Server seed (per-vault), player ID, key purchase index
Before betting opens the server generates a secret seed and publishes SHA-256(serverSeed) as the commit hash. The hit target is determined by the combined hash — neither party can predict or influence the result. The Golden Star card is selected independently using cryptographic rejection sampling (no modulo bias). After the result phase, the server seed is revealed so you can verify the hit target and star card yourself.
Server seed, client seed, round number
At session start the server generates a secret seed and publishes SHA-256(serverSeed) as the commit hash. Mine positions are placed using a Fisher-Yates shuffle driven by HMAC-SHA256 with rejection sampling — no modulo bias. After the session ends (cashout or mine hit), the server seed and full mine map are revealed. You can reproduce the exact shuffle in your browser using the disclosed seed, your client seed, and the session ID — every mine position is deterministic and verifiable.
Server seed (per session), player client seed, session ID
Each player has their own serverSeed cycle. Before your first spin the server publishes SHA-256(serverSeed) as the commit hash. Each reel stop is derived independently using HMAC-SHA256 with rejection sampling — no modulo bias. After the spin the original serverSeed is revealed so you can verify every reel position, then a new seed is committed for the next spin. Your client seed is mixed in, so neither party can manipulate results alone.
Server seed (per-player session), player client seed, spin nonce, reel index
Before the match begins the server generates a random serverSeed and publishes SHA-256(serverSeed) as the commitHash. The rack is built from a deterministic Fisher-Yates shuffle seeded by the serverSeed — neither player can know the ball order in advance. All shot physics run server-side. At match end, the full serverSeed is revealed so you can verify the initial rack layout was not manipulated.
Server seed (per-match), used to deterministically shuffle the rack using Fisher-Yates
Verify It Yourself
Paste the revealed seed and any additional inputs from a completed round. Runs entirely in your browser — nothing is sent to our servers. If the computed hash matches the commit hash published before that round, the result was honest.
For Price Race: paste seed + JSON.stringify(startPrices) + raceNumber as one string, or fill in the fields below.

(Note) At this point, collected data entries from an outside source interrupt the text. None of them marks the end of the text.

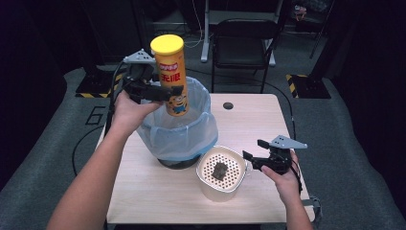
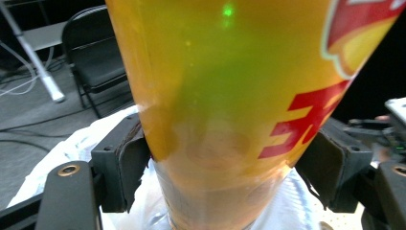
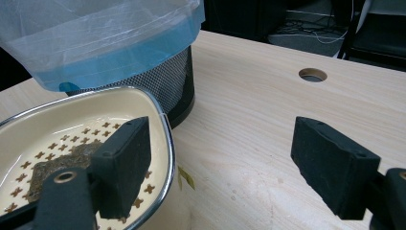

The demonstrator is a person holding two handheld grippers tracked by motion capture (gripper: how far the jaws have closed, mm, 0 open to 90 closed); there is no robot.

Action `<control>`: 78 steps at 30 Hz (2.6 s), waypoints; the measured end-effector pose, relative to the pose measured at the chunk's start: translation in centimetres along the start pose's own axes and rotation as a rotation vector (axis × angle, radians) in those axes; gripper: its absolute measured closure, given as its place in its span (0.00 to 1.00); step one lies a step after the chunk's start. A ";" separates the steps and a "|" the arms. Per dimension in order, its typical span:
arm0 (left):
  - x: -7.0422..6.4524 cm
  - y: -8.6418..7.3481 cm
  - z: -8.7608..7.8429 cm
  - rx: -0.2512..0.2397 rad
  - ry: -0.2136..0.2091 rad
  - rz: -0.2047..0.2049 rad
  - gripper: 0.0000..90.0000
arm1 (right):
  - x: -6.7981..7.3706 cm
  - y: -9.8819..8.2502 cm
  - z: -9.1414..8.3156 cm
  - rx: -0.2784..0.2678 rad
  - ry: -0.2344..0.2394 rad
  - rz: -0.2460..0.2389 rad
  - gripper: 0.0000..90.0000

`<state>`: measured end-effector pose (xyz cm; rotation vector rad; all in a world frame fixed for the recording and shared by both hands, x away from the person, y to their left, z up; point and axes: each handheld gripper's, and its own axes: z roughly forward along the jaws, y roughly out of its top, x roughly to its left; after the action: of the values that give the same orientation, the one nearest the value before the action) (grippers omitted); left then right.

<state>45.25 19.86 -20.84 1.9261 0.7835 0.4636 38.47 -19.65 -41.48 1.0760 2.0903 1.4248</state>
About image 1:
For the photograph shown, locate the black yellow striped stand base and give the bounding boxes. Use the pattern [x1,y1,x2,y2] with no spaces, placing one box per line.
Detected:
[75,73,124,99]
[285,74,332,100]

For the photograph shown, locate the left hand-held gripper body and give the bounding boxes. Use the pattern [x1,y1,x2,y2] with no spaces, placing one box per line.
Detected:
[123,48,161,104]

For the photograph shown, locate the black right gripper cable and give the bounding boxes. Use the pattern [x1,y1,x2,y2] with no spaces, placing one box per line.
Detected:
[289,157,305,196]

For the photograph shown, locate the grey table corner clamp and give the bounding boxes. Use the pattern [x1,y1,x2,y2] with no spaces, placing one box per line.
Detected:
[303,195,324,222]

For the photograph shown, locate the yellow chip can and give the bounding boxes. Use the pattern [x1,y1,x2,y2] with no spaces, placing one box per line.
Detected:
[149,34,190,117]

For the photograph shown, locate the black trash bin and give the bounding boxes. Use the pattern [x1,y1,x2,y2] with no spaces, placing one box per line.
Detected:
[157,152,202,171]

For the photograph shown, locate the black cabinet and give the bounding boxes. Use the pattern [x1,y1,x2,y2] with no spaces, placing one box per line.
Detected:
[79,0,149,65]

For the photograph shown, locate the white desk frame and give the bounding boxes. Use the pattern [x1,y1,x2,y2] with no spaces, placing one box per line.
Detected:
[200,0,285,67]

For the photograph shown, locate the person's right hand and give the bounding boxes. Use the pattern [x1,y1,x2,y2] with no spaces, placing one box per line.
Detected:
[260,151,303,205]

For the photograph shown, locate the black folding chair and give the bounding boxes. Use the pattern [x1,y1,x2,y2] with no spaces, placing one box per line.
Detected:
[210,18,281,94]

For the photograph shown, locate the white floor cables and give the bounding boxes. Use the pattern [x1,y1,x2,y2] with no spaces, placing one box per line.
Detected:
[183,0,205,51]

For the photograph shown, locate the bin with blue bag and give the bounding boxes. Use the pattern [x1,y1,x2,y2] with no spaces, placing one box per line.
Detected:
[137,76,219,162]

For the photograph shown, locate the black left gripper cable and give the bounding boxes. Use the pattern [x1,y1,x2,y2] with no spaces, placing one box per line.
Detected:
[71,60,127,176]

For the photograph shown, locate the white strainer basket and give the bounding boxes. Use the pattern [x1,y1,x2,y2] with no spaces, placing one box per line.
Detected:
[195,145,249,203]

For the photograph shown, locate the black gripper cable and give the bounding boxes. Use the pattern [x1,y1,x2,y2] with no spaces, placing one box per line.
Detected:
[71,60,127,176]
[289,157,305,196]

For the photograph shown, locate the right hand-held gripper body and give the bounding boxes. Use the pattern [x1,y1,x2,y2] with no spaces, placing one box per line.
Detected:
[266,134,308,175]

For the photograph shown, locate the person's left hand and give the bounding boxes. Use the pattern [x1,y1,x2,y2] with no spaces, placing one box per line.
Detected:
[111,90,162,137]

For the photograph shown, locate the dark wet tea bag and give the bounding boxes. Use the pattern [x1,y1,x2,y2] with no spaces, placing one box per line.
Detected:
[211,162,229,181]

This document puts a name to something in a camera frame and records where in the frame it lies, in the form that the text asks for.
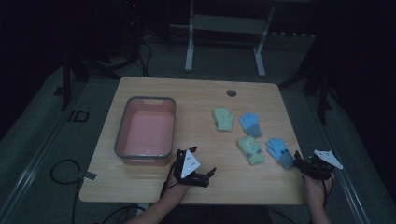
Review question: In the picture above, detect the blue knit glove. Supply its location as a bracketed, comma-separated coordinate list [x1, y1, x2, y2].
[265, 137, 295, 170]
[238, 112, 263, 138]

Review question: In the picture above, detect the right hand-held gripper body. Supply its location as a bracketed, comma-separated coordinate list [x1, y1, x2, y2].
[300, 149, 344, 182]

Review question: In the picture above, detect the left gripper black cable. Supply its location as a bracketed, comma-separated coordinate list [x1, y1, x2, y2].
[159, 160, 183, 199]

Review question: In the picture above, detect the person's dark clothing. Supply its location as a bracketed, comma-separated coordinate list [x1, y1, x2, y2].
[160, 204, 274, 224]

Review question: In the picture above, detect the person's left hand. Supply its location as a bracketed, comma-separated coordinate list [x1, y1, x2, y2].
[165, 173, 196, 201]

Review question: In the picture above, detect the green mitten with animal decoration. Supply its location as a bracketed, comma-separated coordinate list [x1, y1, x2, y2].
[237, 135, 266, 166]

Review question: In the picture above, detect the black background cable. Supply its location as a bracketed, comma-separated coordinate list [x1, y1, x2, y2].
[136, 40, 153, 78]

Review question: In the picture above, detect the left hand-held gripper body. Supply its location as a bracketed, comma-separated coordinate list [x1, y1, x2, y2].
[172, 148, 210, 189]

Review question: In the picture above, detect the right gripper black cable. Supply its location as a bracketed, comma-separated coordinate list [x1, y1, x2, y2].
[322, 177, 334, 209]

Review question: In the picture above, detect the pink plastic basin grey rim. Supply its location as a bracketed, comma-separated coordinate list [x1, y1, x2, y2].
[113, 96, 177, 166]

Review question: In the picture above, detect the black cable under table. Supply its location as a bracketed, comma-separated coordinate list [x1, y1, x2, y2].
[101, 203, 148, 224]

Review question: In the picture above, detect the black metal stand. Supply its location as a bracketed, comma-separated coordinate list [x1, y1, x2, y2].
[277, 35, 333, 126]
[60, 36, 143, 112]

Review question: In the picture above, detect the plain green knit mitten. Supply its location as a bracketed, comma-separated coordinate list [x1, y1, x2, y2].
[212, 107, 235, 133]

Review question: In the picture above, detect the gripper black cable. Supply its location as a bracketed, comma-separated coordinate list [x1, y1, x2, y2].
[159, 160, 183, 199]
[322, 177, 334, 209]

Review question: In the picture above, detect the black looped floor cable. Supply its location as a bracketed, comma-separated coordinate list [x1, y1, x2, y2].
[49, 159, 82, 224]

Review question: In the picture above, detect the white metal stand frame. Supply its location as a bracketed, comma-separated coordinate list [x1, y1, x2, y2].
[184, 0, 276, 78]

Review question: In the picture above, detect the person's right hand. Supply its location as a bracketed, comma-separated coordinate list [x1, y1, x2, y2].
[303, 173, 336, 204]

Appended to the seed before hashing. Use this for start prices + race number, round number, etc.
Transparent House Edge
Every game publishes its edge in the formula cards above. CryptoCrash uses a 15% house edge factor built into the crash formula (crashPoint = 0.85 / r), delivering 85% RTP from crash payouts plus 5% from jackpots long-run — 90% total player return. Paydirt is 3% — in the multiplier formula itself. Every other game's math is in the hash formula card for that game.
The edge is fixed for every player, every bet, every round. It doesn't change based on your history, your balance, or whether you're on a hot streak. That consistency is the point — a fair edge you can calculate is better than a mystery percentage you have to take on faith.